Кэл изучающе смотрел в камеру, пытаясь понять, кто сейчас за ним наблюдает. Еще один охранник? Ангел пустых обещаний и боли? Это не имело значения. Он снова развернулся к двери и стоявшим за ней охранникам. Без тени страха и значительно дольше, чем в первый раз, он смотрел на них.
По стеклу пробежала какая-то тень. Охранник вошел в палату? Нет, они стоят неподвижно за дверью. Он повернулся и широко раскрыл глаза от удивления.
Неизвестный в низко надвинутом капюшоне поднял голову, и Кэл увидел лицо – очень знакомое и страшно чужое, – свое собственное лицо.
Голубые глаза незнакомца прищурились, и он шагнул к Кэлу, резким движением обнажая клинки.
Лезвие коснулось горла Кэла, затем Агилар отдернул клинок, оставив глубокий, обжигающий болью разрез. Захлебываясь кровью, Кэл схватился за перерезанное…
«Не поврежденное?»
…горло.
Никакой раны, ни капли крови. Просто игра воображения.
Дрожа, он опустил руку, пот струился между лопаток.
Раздалось тихое «би-ип», и дверь открылась. В первое мгновение Кэлу показалось, что это продолжение галлюцинации. Его матери нравились фильмы тридцатых-сороковых годов, и сейчас, казалось, один из героев этих фильмов вошел в палату.
На Софии Риккин была белоснежная хлопковая блуза, черные брюки с острейшими стрелками и черные туфли.
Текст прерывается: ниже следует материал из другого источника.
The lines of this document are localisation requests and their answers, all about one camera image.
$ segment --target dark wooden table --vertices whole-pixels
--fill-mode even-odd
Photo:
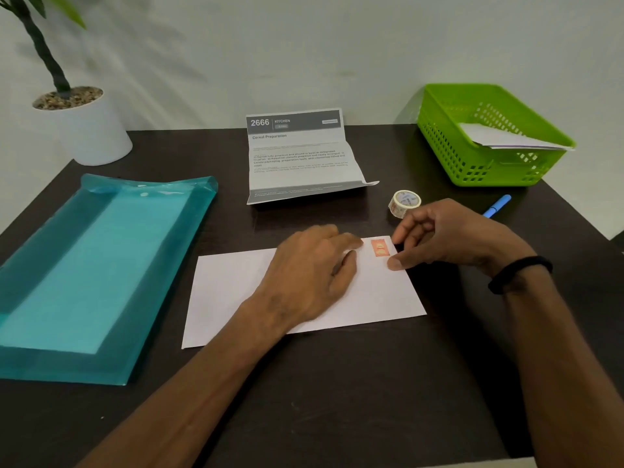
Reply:
[[[599,360],[624,390],[624,258],[546,183],[457,188],[413,125],[347,126],[375,187],[247,206],[245,130],[134,132],[114,164],[71,162],[0,236],[0,263],[79,187],[83,173],[142,181],[214,175],[219,193],[180,268],[130,383],[0,381],[0,466],[69,467],[196,352],[181,350],[197,257],[272,248],[336,223],[388,235],[397,189],[484,211],[555,264],[555,278]],[[410,278],[428,315],[287,336],[261,361],[197,466],[419,467],[531,454],[500,298],[472,269],[419,266]]]

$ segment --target blue pen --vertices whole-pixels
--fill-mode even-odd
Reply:
[[[487,212],[483,214],[486,218],[492,218],[492,216],[498,212],[503,206],[511,200],[511,195],[503,195],[499,198],[494,205],[487,209]]]

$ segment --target black wristband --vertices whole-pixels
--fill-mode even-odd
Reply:
[[[503,287],[511,282],[513,277],[518,271],[525,267],[542,265],[548,272],[552,274],[552,263],[543,256],[528,256],[523,259],[518,259],[513,263],[505,266],[501,269],[500,273],[494,276],[492,281],[488,284],[488,288],[494,294],[503,294]]]

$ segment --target green plastic basket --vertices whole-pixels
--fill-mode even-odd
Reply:
[[[429,84],[418,127],[449,178],[462,187],[535,184],[564,155],[544,149],[490,149],[470,141],[459,123],[480,123],[574,148],[575,143],[503,87]]]

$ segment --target tape roll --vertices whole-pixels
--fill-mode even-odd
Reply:
[[[396,218],[403,218],[408,210],[413,210],[421,205],[421,198],[411,190],[399,190],[394,193],[388,208]]]

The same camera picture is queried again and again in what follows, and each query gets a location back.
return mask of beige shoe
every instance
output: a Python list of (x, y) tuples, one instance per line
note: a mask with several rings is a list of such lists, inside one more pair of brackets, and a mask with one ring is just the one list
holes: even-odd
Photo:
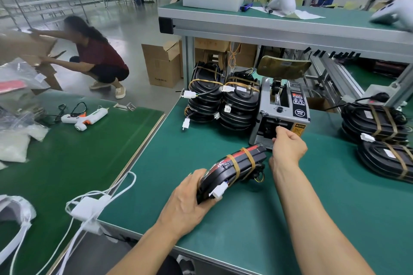
[(89, 86), (89, 89), (99, 89), (99, 88), (109, 87), (109, 86), (110, 84), (95, 81), (92, 85)]
[(122, 99), (125, 96), (126, 96), (126, 88), (125, 87), (121, 87), (121, 88), (116, 89), (116, 92), (115, 92), (115, 98), (116, 99)]

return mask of automatic tape dispenser machine
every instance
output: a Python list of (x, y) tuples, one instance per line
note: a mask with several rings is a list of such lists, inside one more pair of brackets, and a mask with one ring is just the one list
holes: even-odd
[(287, 60), (264, 56), (257, 74), (261, 81), (261, 100), (250, 144), (262, 143), (272, 149), (276, 127), (282, 126), (301, 136), (310, 123), (308, 103), (301, 85), (294, 80), (304, 76), (310, 61)]

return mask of person
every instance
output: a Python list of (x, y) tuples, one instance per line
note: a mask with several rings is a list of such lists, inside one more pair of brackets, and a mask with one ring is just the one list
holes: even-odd
[[(269, 164), (302, 274), (373, 275), (367, 262), (328, 216), (301, 171), (299, 160), (307, 151), (305, 142), (284, 127), (277, 127), (276, 132)], [(182, 181), (157, 222), (107, 275), (157, 274), (177, 241), (191, 232), (218, 202), (208, 199), (197, 205), (197, 185), (205, 171), (196, 170)]]
[(126, 89), (120, 83), (129, 75), (129, 69), (121, 56), (109, 44), (96, 28), (88, 26), (81, 18), (71, 15), (65, 18), (63, 31), (41, 31), (29, 29), (34, 35), (46, 35), (62, 38), (76, 44), (79, 56), (62, 61), (51, 57), (39, 57), (42, 62), (57, 64), (71, 71), (80, 72), (96, 81), (90, 89), (99, 89), (113, 85), (116, 99), (126, 95)]

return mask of black corner cap
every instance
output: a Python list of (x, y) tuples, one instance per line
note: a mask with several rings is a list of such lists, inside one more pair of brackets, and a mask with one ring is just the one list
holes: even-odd
[(170, 17), (159, 17), (159, 31), (162, 34), (173, 34), (173, 24)]

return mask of black shorts
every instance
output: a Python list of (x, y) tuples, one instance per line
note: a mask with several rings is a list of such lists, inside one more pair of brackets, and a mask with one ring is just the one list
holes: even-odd
[[(80, 62), (78, 56), (71, 57), (70, 62)], [(90, 73), (97, 76), (97, 80), (101, 83), (110, 84), (118, 79), (118, 81), (123, 81), (129, 76), (129, 70), (123, 69), (116, 65), (111, 64), (95, 64), (89, 71)]]

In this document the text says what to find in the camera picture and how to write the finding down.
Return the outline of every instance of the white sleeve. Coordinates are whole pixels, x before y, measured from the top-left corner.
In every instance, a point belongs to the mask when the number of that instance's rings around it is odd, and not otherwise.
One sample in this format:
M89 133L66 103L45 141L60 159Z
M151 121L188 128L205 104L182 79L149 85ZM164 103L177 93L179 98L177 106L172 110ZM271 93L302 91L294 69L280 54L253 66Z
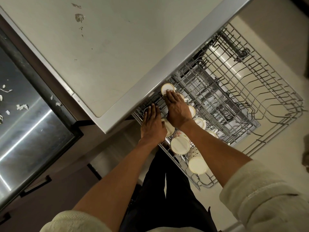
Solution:
M57 214L40 232L111 232L98 218L79 211L64 211Z
M220 200L249 231L309 231L309 203L257 160L226 183Z

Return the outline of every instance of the wire rack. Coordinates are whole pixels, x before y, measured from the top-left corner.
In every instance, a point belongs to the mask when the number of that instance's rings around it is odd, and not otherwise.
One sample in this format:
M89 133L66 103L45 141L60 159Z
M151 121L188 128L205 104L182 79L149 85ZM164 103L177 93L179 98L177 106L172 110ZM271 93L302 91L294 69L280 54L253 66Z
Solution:
M294 89L228 23L164 83L172 83L196 109L196 117L218 137L250 156L304 112ZM168 109L160 87L133 113L141 123L144 109L158 105L162 117ZM171 137L160 146L200 190L217 183L210 170L197 175L188 168L187 155L173 155Z

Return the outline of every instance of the right hand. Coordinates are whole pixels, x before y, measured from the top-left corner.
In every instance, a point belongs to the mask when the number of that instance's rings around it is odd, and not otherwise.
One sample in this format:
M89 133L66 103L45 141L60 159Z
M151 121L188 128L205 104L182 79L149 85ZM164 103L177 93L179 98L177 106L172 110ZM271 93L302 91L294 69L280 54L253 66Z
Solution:
M167 119L172 126L181 130L181 126L185 122L192 120L190 109L179 94L167 90L164 95L164 101L168 106Z

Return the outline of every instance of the left hand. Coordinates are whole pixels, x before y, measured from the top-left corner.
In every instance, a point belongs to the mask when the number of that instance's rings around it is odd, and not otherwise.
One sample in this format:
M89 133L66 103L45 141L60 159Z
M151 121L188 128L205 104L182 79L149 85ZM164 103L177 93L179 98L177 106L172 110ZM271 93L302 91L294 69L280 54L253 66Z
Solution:
M160 108L152 104L144 114L141 124L141 140L156 147L165 140L167 133L164 121L161 121Z

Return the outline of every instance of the dishwasher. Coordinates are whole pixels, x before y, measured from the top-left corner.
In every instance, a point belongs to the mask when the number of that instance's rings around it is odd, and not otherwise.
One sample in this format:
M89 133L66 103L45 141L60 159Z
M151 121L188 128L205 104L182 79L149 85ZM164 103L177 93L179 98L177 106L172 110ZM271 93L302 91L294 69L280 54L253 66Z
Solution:
M248 156L304 112L303 99L230 23L207 39L133 112L140 124L151 103L160 107L162 117L167 116L160 93L164 83L174 85L196 109L195 117L206 120L208 129ZM159 145L199 190L218 182L209 169L202 175L192 173L187 154L170 154L170 141L167 137Z

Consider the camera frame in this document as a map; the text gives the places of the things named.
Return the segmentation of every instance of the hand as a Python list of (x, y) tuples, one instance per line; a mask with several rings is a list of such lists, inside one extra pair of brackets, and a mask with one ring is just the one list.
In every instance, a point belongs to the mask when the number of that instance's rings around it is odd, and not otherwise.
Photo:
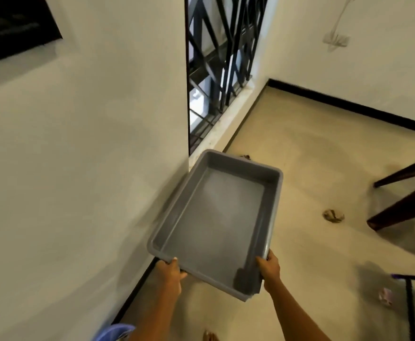
[(265, 260), (264, 258), (257, 256), (256, 262), (260, 267), (261, 275), (264, 277), (264, 288), (269, 292), (270, 285), (280, 281), (280, 265), (278, 264), (278, 258), (270, 249), (267, 258), (268, 259)]
[(181, 280), (187, 276), (187, 273), (181, 272), (177, 258), (173, 258), (170, 264), (160, 260), (156, 267), (162, 275), (164, 289), (175, 293), (177, 296), (180, 295), (182, 292)]

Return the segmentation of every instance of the blue plastic bucket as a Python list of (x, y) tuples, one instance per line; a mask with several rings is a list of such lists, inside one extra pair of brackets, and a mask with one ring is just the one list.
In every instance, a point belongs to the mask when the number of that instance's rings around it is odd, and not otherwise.
[(135, 327), (130, 324), (113, 324), (105, 330), (102, 330), (94, 341), (116, 341), (119, 336), (125, 332), (132, 332), (135, 330)]

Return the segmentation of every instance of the gray plastic tray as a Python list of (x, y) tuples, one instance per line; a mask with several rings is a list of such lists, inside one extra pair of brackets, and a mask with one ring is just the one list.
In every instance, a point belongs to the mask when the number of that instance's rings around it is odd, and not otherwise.
[(148, 251), (246, 301), (261, 288), (256, 256), (266, 258), (283, 173), (207, 150), (151, 235)]

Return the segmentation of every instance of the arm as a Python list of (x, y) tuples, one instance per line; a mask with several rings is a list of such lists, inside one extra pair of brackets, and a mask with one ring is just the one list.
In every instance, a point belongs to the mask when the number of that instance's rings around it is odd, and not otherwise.
[(269, 250), (269, 259), (257, 257), (264, 277), (264, 288), (274, 302), (275, 311), (286, 341), (330, 341), (306, 314), (280, 280), (278, 258)]
[(177, 258), (170, 264), (159, 261), (157, 269), (163, 276), (163, 284), (158, 292), (157, 302), (150, 313), (130, 334), (129, 341), (165, 341), (168, 339), (171, 318), (177, 298), (181, 294), (181, 280), (187, 273), (181, 273)]

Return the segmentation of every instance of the small pink object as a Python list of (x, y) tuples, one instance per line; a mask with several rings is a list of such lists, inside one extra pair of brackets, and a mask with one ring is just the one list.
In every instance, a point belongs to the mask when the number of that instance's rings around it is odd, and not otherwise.
[(386, 287), (381, 288), (379, 291), (379, 300), (386, 306), (392, 306), (392, 291)]

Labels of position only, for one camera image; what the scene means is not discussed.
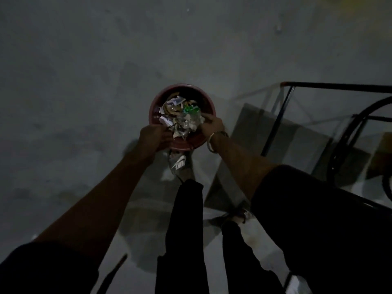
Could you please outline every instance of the person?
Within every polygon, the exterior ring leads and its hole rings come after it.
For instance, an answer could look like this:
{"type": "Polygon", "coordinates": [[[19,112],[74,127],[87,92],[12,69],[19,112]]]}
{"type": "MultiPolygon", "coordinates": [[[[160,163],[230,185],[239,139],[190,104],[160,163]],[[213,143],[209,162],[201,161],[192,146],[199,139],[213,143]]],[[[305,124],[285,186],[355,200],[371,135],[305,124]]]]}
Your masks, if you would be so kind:
{"type": "MultiPolygon", "coordinates": [[[[313,293],[389,289],[390,217],[349,192],[248,153],[224,133],[221,119],[203,116],[208,121],[201,130],[213,151],[284,252],[289,269],[304,277],[313,293]]],[[[33,242],[18,247],[1,263],[3,292],[90,292],[132,191],[155,152],[167,148],[171,138],[160,125],[143,128],[135,149],[112,172],[33,242]]],[[[202,189],[193,178],[183,179],[179,187],[166,253],[158,258],[156,293],[208,293],[202,189]]],[[[222,233],[229,293],[283,293],[275,274],[262,269],[243,242],[235,222],[226,221],[222,233]]]]}

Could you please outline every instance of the hand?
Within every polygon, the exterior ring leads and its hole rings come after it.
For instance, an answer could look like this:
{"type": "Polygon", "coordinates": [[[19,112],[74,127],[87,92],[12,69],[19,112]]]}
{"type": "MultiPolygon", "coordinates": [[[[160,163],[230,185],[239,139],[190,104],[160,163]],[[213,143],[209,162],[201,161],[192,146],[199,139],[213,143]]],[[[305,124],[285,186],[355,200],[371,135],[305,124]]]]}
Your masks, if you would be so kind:
{"type": "Polygon", "coordinates": [[[149,158],[152,163],[154,154],[168,148],[172,141],[173,134],[164,125],[148,125],[140,130],[139,141],[132,152],[135,157],[149,158]]]}
{"type": "Polygon", "coordinates": [[[208,113],[202,113],[202,116],[205,118],[205,122],[200,125],[200,129],[206,138],[217,131],[225,130],[225,126],[223,126],[223,122],[220,118],[208,113]]]}

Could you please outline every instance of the black metal frame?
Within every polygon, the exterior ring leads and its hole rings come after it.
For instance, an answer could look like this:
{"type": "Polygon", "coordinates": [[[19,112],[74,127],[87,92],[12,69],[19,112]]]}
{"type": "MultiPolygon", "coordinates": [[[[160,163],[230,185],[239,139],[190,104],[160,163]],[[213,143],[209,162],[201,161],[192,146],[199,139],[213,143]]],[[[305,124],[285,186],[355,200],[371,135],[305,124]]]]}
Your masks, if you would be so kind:
{"type": "MultiPolygon", "coordinates": [[[[285,81],[280,84],[281,88],[289,87],[287,95],[283,101],[282,107],[277,115],[277,118],[272,126],[271,132],[267,138],[267,141],[263,147],[261,156],[266,156],[274,138],[276,136],[277,131],[279,130],[280,124],[282,122],[283,115],[286,111],[287,105],[292,97],[292,93],[296,87],[305,87],[305,88],[322,88],[322,89],[330,89],[330,90],[350,90],[350,91],[358,91],[358,92],[374,92],[374,93],[389,93],[392,94],[392,86],[388,85],[351,85],[351,84],[326,84],[326,83],[309,83],[309,82],[297,82],[297,81],[285,81]]],[[[342,137],[340,138],[339,142],[337,143],[336,147],[333,150],[331,155],[330,162],[327,168],[327,182],[334,185],[334,177],[335,174],[339,171],[340,166],[344,162],[347,154],[349,153],[350,149],[353,148],[355,142],[359,138],[363,128],[365,127],[367,121],[369,119],[376,120],[376,121],[386,121],[392,123],[392,118],[386,118],[382,116],[370,116],[370,113],[373,113],[375,110],[388,105],[392,104],[392,96],[382,99],[380,101],[375,102],[374,104],[370,105],[364,111],[359,114],[354,114],[353,120],[346,128],[345,132],[343,133],[342,137]],[[351,135],[355,132],[354,137],[351,139],[350,143],[349,139],[351,135]]],[[[389,216],[392,215],[392,209],[385,207],[384,205],[378,204],[373,202],[369,199],[354,196],[354,199],[365,203],[367,205],[372,206],[373,208],[378,209],[380,212],[385,212],[389,216]]]]}

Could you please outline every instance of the forearm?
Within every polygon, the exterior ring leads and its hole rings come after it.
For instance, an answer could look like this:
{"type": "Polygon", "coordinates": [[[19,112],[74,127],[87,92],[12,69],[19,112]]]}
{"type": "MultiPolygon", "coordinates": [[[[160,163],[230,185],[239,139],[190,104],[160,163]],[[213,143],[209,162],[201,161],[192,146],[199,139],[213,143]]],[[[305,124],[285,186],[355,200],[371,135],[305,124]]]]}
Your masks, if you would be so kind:
{"type": "Polygon", "coordinates": [[[252,199],[262,179],[277,166],[264,157],[252,155],[231,138],[220,133],[213,135],[211,145],[222,157],[234,180],[249,200],[252,199]]]}
{"type": "Polygon", "coordinates": [[[149,161],[129,154],[35,241],[58,242],[101,263],[149,161]]]}

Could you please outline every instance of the pink bowl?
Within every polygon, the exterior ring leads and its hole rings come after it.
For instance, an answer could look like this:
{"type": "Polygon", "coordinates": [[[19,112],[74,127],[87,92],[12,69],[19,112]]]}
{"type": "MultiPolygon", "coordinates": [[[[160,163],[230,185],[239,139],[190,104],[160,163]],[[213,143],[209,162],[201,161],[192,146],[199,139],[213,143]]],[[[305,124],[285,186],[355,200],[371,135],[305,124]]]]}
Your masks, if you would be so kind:
{"type": "MultiPolygon", "coordinates": [[[[160,124],[158,118],[155,118],[155,116],[160,116],[159,108],[162,107],[169,96],[175,92],[179,92],[179,95],[187,100],[197,101],[202,112],[209,113],[214,116],[216,115],[212,100],[202,89],[193,85],[176,84],[164,88],[154,98],[149,112],[150,124],[160,124]]],[[[191,132],[188,135],[187,140],[183,140],[181,137],[176,137],[171,143],[170,148],[172,150],[186,152],[202,146],[206,140],[207,139],[204,137],[203,133],[198,129],[196,132],[191,132]]]]}

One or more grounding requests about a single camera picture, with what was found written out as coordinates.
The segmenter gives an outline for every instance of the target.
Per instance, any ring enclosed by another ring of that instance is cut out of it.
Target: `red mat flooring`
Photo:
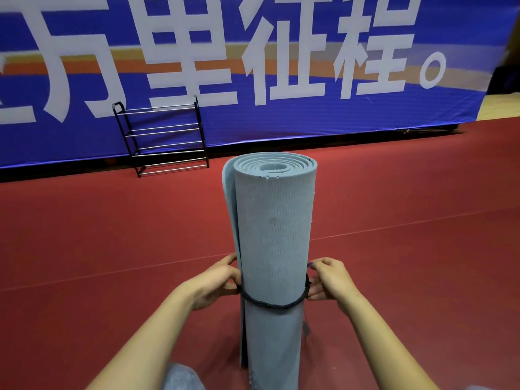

Почти мужской стиль, но любой признал бы ее бесспорно привлекательной женщиной.
Или ангелом.
– Эти галлюцинации мы называем «эффектом просачивания», – сказала она, закрывая за собой дверь. – Картины насилия, свидетелем которых ты был вчера, отпечатались в твоей памяти, и образы из прошлого накладываются на то, что ты видишь сейчас.
– Только то, чему я был свидетелем вчера? – переспросил Кэл.
София спокойно смотрела на него.
– Это агрессивные воспоминания. Часть из них ты получил вчера. Но не все.
Кэл отвернулся к двери и уперся лбом в стекло. Охранники наблюдали за ним с ничего не выражающими лицами, но он их не замечал. Слова Софии вызвали в нем бурю эмоций. Он еще до конца не разобрался, но это были сильные, неприятные эмоции, и, пожалуй, одну из них можно было определить как стыд.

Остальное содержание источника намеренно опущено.